“I might be lonely, but I ain’t alone here, so I keep on pushing the limits of what makes me” is one of the lines Asking Alexandria vocalist Danny Worsnop belts in the kick-off of the band’s fifth, and self-titled album’s opening track; “Alone In A Room”. It’s also the most definitive line of the entire record in that it describes Danny’s willingness to continue to expand himself in multiple unexpected directions as a musician. For a man who has dabbled in sonic equivalents of both love letters to the 80’s glam rock he grew up adoring and tell-all emotional country, it might come as a bit of or maybe no shock at all that he opens this record with a swaying vocal style that recalls more Usher and less Sammy Hagar. And if you think that’s his lone hat trick on this excursion, you are quite mistaken.
As a whole, Asking Alexandria aren’t satisfied with doing the same old, same old this time around either. Opting for a much more contemporary sound that better suits the title of one of the world’s fastest growing modern rock bands, ‘Asking Alexandria’ contains both gleaming, layered electronic production elements and raw “rawk” guitar tones. This may sound contradictory, but it also describes to a T the contrast Worsnop’s gruff rock voice offers the primarily pop-influenced backdrop he is often given here.

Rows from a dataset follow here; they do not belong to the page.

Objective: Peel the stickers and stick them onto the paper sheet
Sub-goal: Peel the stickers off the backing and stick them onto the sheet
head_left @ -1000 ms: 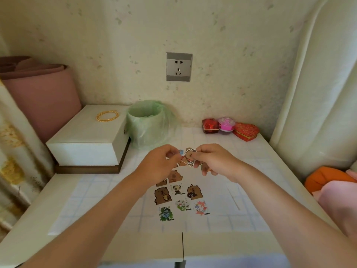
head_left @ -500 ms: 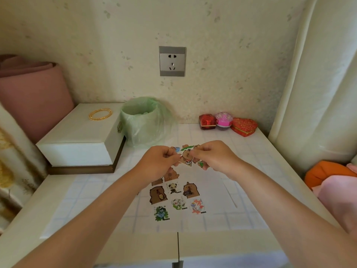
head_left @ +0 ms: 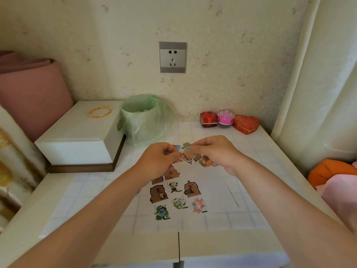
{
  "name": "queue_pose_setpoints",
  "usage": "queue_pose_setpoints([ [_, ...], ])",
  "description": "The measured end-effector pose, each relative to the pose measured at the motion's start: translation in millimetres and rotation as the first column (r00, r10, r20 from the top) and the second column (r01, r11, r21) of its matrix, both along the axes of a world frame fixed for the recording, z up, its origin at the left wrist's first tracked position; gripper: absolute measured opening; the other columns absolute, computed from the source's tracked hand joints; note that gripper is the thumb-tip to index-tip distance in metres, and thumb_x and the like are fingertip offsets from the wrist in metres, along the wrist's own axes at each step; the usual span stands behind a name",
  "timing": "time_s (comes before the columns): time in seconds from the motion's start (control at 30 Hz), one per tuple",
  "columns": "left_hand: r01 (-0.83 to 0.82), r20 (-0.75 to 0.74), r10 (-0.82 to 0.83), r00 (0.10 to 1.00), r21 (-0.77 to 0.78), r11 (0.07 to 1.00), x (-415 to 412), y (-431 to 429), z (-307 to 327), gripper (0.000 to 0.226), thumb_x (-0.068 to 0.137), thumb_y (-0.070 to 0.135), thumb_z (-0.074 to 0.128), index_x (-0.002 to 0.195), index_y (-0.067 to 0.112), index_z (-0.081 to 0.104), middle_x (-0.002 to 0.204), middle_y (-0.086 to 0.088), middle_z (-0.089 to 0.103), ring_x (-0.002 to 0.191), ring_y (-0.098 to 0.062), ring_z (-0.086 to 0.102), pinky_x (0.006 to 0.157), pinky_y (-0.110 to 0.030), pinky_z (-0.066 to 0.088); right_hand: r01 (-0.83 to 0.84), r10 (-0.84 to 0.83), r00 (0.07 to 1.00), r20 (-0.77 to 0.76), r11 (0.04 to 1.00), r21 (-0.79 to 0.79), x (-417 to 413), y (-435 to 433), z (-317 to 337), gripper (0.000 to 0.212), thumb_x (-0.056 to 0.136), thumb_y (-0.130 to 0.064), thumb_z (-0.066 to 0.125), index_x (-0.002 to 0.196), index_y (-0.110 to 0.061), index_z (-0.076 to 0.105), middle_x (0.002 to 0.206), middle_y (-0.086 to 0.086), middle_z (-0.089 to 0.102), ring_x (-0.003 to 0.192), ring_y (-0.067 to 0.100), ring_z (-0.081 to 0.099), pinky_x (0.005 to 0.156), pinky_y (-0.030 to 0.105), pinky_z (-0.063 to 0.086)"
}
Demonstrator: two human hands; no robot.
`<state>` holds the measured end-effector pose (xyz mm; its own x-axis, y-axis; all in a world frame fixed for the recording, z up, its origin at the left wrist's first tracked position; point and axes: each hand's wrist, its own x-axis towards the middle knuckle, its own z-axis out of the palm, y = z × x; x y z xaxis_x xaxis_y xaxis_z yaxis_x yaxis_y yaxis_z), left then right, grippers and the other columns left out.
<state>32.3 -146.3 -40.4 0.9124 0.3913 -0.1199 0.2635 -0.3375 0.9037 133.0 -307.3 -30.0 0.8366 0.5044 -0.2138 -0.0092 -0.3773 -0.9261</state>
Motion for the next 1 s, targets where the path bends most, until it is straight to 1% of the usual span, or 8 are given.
queue_pose_setpoints([
  [0.17, -0.016, -0.006, 0.016, 1.000, -0.057, 0.998, 1, -2, -1, 0.009, 0.095, 0.016, 0.063, 0.090, 0.013, 0.070, 0.084, -0.003, 0.074, 0.059, -0.014, 0.060, 0.060, -0.026, 0.053, 0.034, -0.034, 0.999, -0.040, 0.999, 0.004, 4, 0, -4, 0.014, 0.087, -0.018, 0.076, 0.098, -0.010, 0.075, 0.080, 0.011, 0.072, 0.050, 0.013, 0.050, 0.043, 0.022, 0.027],
  [0.3, 0.007, 0.003, -0.007, 1.000, -0.020, 1.000, 3, 1, -5, 0.014, 0.094, 0.011, 0.065, 0.107, 0.015, 0.068, 0.088, -0.006, 0.075, 0.058, -0.013, 0.061, 0.056, -0.024, 0.053, 0.059, -0.059, 0.998, 0.002, 0.997, -0.049, 11, -3, -8, 0.012, 0.090, -0.017, 0.073, 0.099, -0.010, 0.075, 0.086, 0.014, 0.073, 0.050, 0.012, 0.050, 0.042, 0.020, 0.026],
  [0.4, 0.053, -0.001, -0.054, 0.999, 0.244, 0.968, 3, 9, -13, 0.029, 0.094, 0.018, 0.065, 0.121, 0.027, 0.061, 0.091, 0.006, 0.073, 0.071, -0.007, 0.063, 0.061, -0.020, 0.047, 0.108, -0.107, 0.994, 0.023, 0.990, -0.089, 15, -5, -11, 0.011, 0.091, -0.016, 0.071, 0.100, -0.011, 0.075, 0.079, 0.007, 0.071, 0.050, 0.013, 0.051, 0.041, 0.020, 0.026],
  [0.47, 0.105, -0.042, -0.096, 0.994, 0.455, 0.885, 2, 16, -18, 0.033, 0.095, 0.025, 0.063, 0.126, 0.033, 0.059, 0.106, 0.016, 0.067, 0.098, -0.009, 0.060, 0.078, -0.027, 0.050, 0.103, -0.100, 0.994, 0.034, 0.988, -0.113, 16, -7, -12, 0.008, 0.092, -0.016, 0.070, 0.098, -0.013, 0.074, 0.076, 0.005, 0.070, 0.051, 0.013, 0.052, 0.043, 0.022, 0.026],
  [0.57, 0.282, -0.220, -0.181, 0.959, 0.635, 0.719, -2, 22, -18, 0.036, 0.089, 0.047, 0.065, 0.121, 0.031, 0.059, 0.126, 0.010, 0.053, 0.125, -0.018, 0.043, 0.099, -0.039, 0.044, 0.012, -0.004, 0.999, 0.051, 0.986, -0.168, 16, -6, -14, 0.006, 0.093, -0.017, 0.068, 0.097, -0.015, 0.072, 0.074, 0.004, 0.067, 0.053, 0.012, 0.050, 0.046, 0.023, 0.027],
  [0.63, 0.411, -0.355, -0.226, 0.907, 0.633, 0.656, -4, 23, -20, 0.054, 0.081, 0.062, 0.067, 0.124, 0.032, 0.054, 0.138, 0.007, 0.045, 0.135, -0.022, 0.032, 0.106, -0.045, 0.038, -0.052, 0.073, 0.994, 0.085, 0.973, -0.223, 14, -3, -16, 0.008, 0.094, -0.018, 0.067, 0.098, -0.014, 0.072, 0.077, 0.004, 0.066, 0.054, 0.013, 0.051, 0.045, 0.022, 0.029],
  [0.73, 0.516, -0.461, -0.261, 0.848, 0.612, 0.599, -6, 28, -29, 0.096, 0.075, 0.074, 0.065, 0.153, 0.033, 0.028, 0.162, 0.011, 0.018, 0.150, -0.018, 0.010, 0.119, -0.047, 0.022, -0.123, 0.178, 0.970, 0.166, 0.947, -0.296, 12, 4, -20, 0.009, 0.095, -0.015, 0.065, 0.095, -0.012, 0.073, 0.070, 0.003, 0.063, 0.055, 0.012, 0.050, 0.040, 0.014, 0.032],
  [1.0, 0.557, -0.477, -0.298, 0.826, 0.613, 0.561, -10, 36, -28, 0.102, 0.074, 0.073, 0.066, 0.156, 0.034, 0.019, 0.164, 0.013, 0.010, 0.151, -0.014, 0.005, 0.121, -0.046, 0.019, -0.166, 0.233, 0.956, 0.178, 0.930, -0.328, 9, 28, -25, 0.011, 0.094, -0.016, 0.068, 0.095, -0.011, 0.077, 0.063, -0.012, 0.061, 0.054, 0.004, 0.050, 0.052, 0.019, 0.039],
])
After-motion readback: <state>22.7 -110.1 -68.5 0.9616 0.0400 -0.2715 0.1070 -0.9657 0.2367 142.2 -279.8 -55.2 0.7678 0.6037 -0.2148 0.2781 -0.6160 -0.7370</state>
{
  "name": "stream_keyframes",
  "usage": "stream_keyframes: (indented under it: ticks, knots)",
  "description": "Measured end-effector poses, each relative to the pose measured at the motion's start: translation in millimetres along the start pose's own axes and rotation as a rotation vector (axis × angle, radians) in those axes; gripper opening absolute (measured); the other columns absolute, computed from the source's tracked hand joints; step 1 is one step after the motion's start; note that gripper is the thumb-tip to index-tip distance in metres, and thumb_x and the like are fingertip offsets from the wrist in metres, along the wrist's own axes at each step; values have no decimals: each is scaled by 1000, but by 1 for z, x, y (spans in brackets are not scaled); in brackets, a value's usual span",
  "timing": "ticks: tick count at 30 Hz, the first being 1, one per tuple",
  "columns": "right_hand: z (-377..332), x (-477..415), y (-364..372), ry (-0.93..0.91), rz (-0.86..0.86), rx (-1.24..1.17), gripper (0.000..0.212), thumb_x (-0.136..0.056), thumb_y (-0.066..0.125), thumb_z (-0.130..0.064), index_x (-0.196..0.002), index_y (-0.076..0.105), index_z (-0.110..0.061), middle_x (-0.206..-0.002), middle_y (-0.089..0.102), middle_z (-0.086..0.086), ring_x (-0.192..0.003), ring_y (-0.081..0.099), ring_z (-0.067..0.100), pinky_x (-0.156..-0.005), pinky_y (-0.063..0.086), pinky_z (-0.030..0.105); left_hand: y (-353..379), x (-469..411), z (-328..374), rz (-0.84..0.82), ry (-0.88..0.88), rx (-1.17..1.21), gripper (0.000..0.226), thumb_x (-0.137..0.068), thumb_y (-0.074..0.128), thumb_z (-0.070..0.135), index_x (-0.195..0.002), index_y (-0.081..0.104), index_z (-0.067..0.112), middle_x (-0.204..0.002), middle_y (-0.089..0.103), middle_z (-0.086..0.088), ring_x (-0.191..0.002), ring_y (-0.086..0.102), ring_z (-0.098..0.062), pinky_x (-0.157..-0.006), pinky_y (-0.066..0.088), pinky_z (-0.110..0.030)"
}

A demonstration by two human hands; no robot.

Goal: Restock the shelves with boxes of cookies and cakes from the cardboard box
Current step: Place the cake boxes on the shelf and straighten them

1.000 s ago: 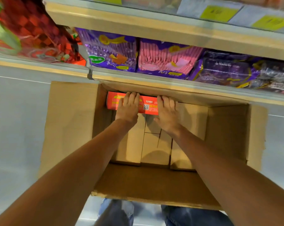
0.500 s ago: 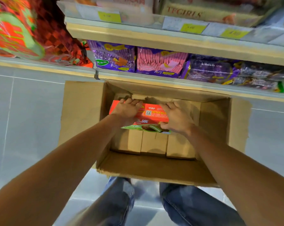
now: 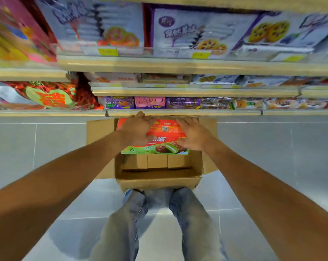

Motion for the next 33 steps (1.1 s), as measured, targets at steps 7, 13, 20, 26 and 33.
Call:
stream_keyframes:
  ticks: [7, 13, 20, 26, 33]
  knots:
    - [-28, 93, -148, 1, 124, 115, 89, -82, 61, -56, -151, 16, -22, -155, 21, 7, -143, 17, 30, -115, 22, 51, -144, 75, 58, 184, -16, 116, 62, -91, 50, 51, -141, 37, 18, -136, 52, -6, -127, 38, -29, -98, 44, -41]
    - [-52, 169, -264, -10, 256, 222, 82, -83, 56, -63, -148, 26, -22, -144, 36, 12, -132, 34, 32, -101, 41, 48, -267, 134, 91, 299, 54, 111, 53, -93, 47, 50, -136, 44, 20, -123, 57, -8, -120, 46, -28, -95, 45, -40]
    - [-80, 253, -386, 17, 436, 300, 78, -85, 47, -67, -146, 30, -23, -140, 47, 12, -124, 47, 32, -100, 43, 47, -403, 193, 122, 453, 88, -88, 47, -95, 39, 51, -132, 47, 22, -126, 59, -8, -117, 50, -29, -93, 46, -43]
    - [-107, 331, -489, -48, 732, 411, 67, -84, 50, -66, -139, 41, -30, -125, 60, 7, -115, 56, 31, -87, 44, 39, -512, 248, 150, 611, 117, -121, 48, -95, 36, 54, -136, 43, 30, -132, 56, -5, -119, 51, -26, -96, 45, -39]
    - [-125, 398, -573, -86, 978, 436, 62, -84, 49, -66, -130, 50, -25, -124, 62, 3, -112, 58, 26, -85, 47, 38, -605, 301, 181, 731, 204, -82, 56, -88, 52, 55, -138, 39, 32, -130, 57, 1, -111, 57, -20, -93, 47, -35]
Point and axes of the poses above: each hand's wrist, its own x-axis away from the middle knuckle, its own y-axis out of the palm, z = x × y, the point moved 4 cm from there along -x, towards the middle knuckle
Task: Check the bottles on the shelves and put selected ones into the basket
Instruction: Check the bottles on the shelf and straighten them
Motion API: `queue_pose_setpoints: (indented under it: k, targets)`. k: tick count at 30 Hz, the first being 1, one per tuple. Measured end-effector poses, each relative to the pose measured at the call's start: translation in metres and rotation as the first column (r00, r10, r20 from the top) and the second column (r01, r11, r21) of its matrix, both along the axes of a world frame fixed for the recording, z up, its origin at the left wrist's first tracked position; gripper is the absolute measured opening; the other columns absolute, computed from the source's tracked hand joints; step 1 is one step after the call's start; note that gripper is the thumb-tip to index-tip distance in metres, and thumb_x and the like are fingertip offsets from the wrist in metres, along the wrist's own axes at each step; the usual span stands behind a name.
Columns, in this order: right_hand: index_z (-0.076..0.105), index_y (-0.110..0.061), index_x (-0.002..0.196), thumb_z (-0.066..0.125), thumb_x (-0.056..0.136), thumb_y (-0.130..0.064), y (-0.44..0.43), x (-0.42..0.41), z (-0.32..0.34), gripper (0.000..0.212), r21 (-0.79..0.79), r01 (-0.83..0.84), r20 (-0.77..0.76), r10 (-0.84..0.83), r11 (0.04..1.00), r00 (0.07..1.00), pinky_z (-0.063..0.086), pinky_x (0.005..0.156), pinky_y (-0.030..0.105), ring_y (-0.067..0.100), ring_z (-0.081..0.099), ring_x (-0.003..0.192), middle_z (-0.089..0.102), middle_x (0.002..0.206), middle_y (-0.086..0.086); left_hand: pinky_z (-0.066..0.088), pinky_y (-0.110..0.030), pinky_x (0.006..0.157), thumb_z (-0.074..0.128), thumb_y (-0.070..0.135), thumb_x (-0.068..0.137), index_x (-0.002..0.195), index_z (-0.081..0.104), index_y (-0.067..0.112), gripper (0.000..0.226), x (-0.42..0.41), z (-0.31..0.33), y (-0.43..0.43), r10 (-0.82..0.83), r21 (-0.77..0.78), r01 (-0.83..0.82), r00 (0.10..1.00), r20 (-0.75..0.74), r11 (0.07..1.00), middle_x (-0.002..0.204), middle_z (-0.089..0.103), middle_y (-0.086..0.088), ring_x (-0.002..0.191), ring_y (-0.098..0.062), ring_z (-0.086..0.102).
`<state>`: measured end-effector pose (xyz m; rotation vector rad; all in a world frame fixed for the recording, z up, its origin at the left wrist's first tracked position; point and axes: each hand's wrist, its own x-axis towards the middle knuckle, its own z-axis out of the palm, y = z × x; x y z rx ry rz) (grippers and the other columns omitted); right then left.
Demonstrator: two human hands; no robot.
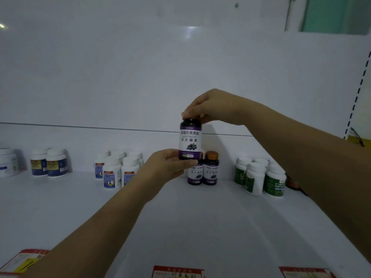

In an odd sort of way, the record moves forward but also looks back. This may be the band’s cleanest record since “Stand Up & Scream” in that Danny sings cleaner than he has in quite awhile and there is a prominent electronic element. While there’s no sporadic dance breaks, those elements are included in a much more cohesive way yet in a manner that their inclusion doesn’t feel textbook. “Alone In A Room” has a vocal sample dance hook in its bridge, “Under Denver” uses a pulsating synth the likes of which haven’t been heard on an Asking Alexandria record since 2009 and, oh yeah, there’s a hip hop track too that has the goal to be larger than life and nothing less. While these ideas don’t always work to the strength of the music itself, it’s nice to hear an experimental Asking Alexandria after The Black’s commitment to essentially re-writing ‘Reckless & Relentless’. This is after all, Danny’s return to the fold and the band are using the attention gained from that saga to break down creative barriers. More Depeche Mode & Fall Out Boy, less As I Lay Dying and Slipknot.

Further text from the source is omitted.